As a researcher who conducts patient satisfaction surveys, I read Janet Adamy’s October 14 Wall Street Journal article on hospital payments and patient satisfaction scores with keen interest. The article left me ambivalent regarding how patient satisfaction surveys are being used to reward–and punish–hospitals.

As a patient survey research practitioner I was first I thrilled to learn that the U.S. government is taking the results of patient satisfaction results seriously, and using them to make decisions that will impact the future of hospitals. Hospitals now receive payments based on a combination of a) hospital performance across a dozen procedural metrics, and b) hospital scores on a U.S. government 27-item patient satisfaction survey. Each hospital receives a score–weighted 70% based on the procedural metrics and 30% based on the patient satisfaction scores. There’s about $1 billion at stake here for U.S. hospitals.

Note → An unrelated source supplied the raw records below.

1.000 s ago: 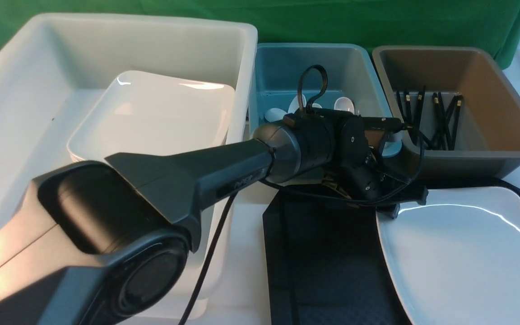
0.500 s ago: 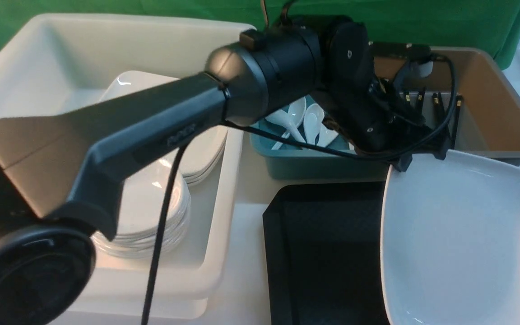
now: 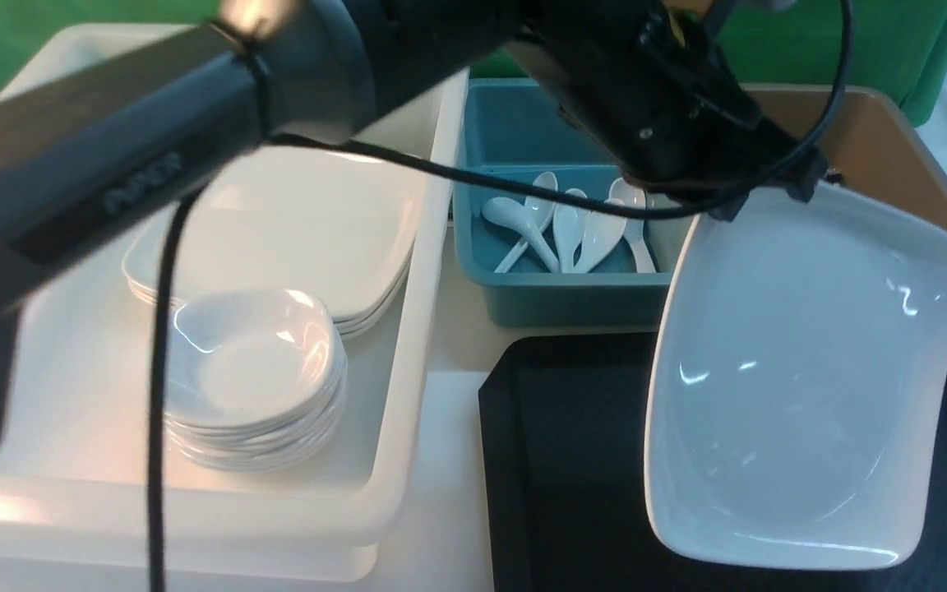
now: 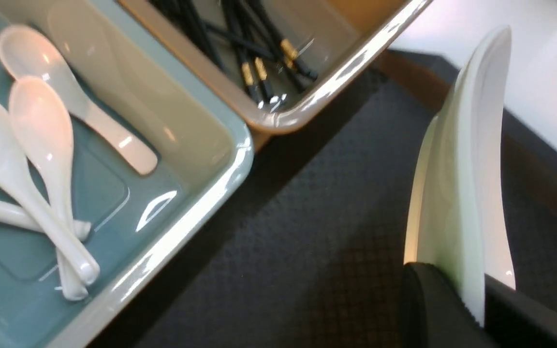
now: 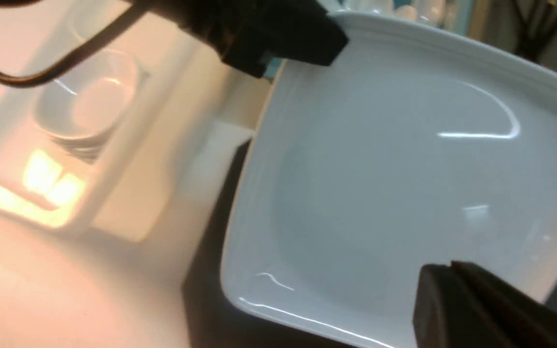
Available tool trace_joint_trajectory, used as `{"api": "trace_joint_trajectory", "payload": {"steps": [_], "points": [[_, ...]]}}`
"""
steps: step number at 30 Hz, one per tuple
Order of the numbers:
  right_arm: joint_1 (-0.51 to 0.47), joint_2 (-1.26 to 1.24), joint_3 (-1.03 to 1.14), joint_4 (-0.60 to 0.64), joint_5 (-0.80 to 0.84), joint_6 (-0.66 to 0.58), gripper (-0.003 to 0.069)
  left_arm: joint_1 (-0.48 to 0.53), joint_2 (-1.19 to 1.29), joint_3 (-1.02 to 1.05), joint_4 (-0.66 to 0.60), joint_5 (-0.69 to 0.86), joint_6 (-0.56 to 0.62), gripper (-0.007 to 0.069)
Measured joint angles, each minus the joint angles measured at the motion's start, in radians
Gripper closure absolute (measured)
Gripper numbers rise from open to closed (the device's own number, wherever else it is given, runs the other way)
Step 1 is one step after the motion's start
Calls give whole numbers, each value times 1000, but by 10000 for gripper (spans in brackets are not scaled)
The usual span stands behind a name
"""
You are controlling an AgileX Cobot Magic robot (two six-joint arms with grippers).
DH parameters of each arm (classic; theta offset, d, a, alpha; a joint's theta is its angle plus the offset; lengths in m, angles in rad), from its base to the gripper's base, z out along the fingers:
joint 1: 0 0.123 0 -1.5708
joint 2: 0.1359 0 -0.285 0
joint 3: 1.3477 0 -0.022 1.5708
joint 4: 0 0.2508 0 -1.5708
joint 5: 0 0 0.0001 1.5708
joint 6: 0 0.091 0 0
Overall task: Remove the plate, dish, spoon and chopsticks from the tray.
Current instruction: Use the left arm to put the plate into the large storage box on the left
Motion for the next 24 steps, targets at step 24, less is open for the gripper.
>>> {"api": "trace_joint_trajectory", "payload": {"steps": [24], "points": [[534,445,-417,-181,-36,69,632,810,-312,126,-352,108,92,594]]}}
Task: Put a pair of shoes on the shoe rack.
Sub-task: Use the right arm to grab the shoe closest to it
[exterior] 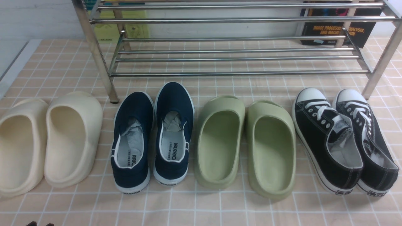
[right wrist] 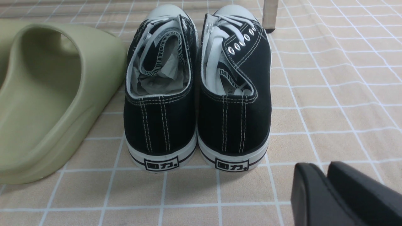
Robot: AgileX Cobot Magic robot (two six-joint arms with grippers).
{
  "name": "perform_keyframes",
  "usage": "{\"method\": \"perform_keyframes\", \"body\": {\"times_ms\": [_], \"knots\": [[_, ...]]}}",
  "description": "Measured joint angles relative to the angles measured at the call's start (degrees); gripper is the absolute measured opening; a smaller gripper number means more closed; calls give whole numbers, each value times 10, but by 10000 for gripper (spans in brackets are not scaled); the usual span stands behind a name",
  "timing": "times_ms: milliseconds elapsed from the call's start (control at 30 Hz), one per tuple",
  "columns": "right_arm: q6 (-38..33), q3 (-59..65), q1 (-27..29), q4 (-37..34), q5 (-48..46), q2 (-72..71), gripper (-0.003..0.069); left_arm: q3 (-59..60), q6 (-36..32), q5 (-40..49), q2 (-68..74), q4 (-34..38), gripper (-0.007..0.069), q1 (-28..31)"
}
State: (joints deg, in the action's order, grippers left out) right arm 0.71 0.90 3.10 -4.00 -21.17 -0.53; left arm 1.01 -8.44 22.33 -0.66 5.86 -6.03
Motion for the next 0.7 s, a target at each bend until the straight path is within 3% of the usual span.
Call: {"method": "perform_keyframes", "body": {"times_ms": [200, 367, 533, 700], "knots": [[0, 2, 0, 0, 19, 0, 104, 0, 0, 0, 0, 0, 241, 0], [0, 5, 0, 0, 127, 0, 110, 0, 0, 0, 0, 0, 241, 0], [11, 5, 0, 0, 405, 0, 115, 0, 0, 0, 0, 0, 241, 0], [60, 5, 0, 1, 607, 0, 122, 0, 0, 0, 0, 0, 241, 0]]}}
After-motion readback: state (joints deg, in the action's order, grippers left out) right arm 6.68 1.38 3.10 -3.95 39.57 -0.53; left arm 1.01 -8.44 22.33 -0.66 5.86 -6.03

This seems like a great example of the triumph and continued relevance of the survey. In research circles, the survey has been getting beaten up pretty bad these days. Many argue that basing decisions on answers to surveys is misguided and lacks strategic vision. However, here is a case where survey respondents’ check marks have implications for who which hospitals will get more funding and which will get less.

Predictably, many healthcare professionals working in hospitals are not exactly thrilled about the new ‘payment based on survey score’ regime. They note, quite rightly, that there are many things that reduce patient satisfaction that hospitals can’t control. And some feel that they will be unfairly punished based on the types of patients that they end up treating. For example, some hospitals with chronically busy emergency departments will no doubt get the short end of the stick even though they really don’t have much control over the cases coming in the door.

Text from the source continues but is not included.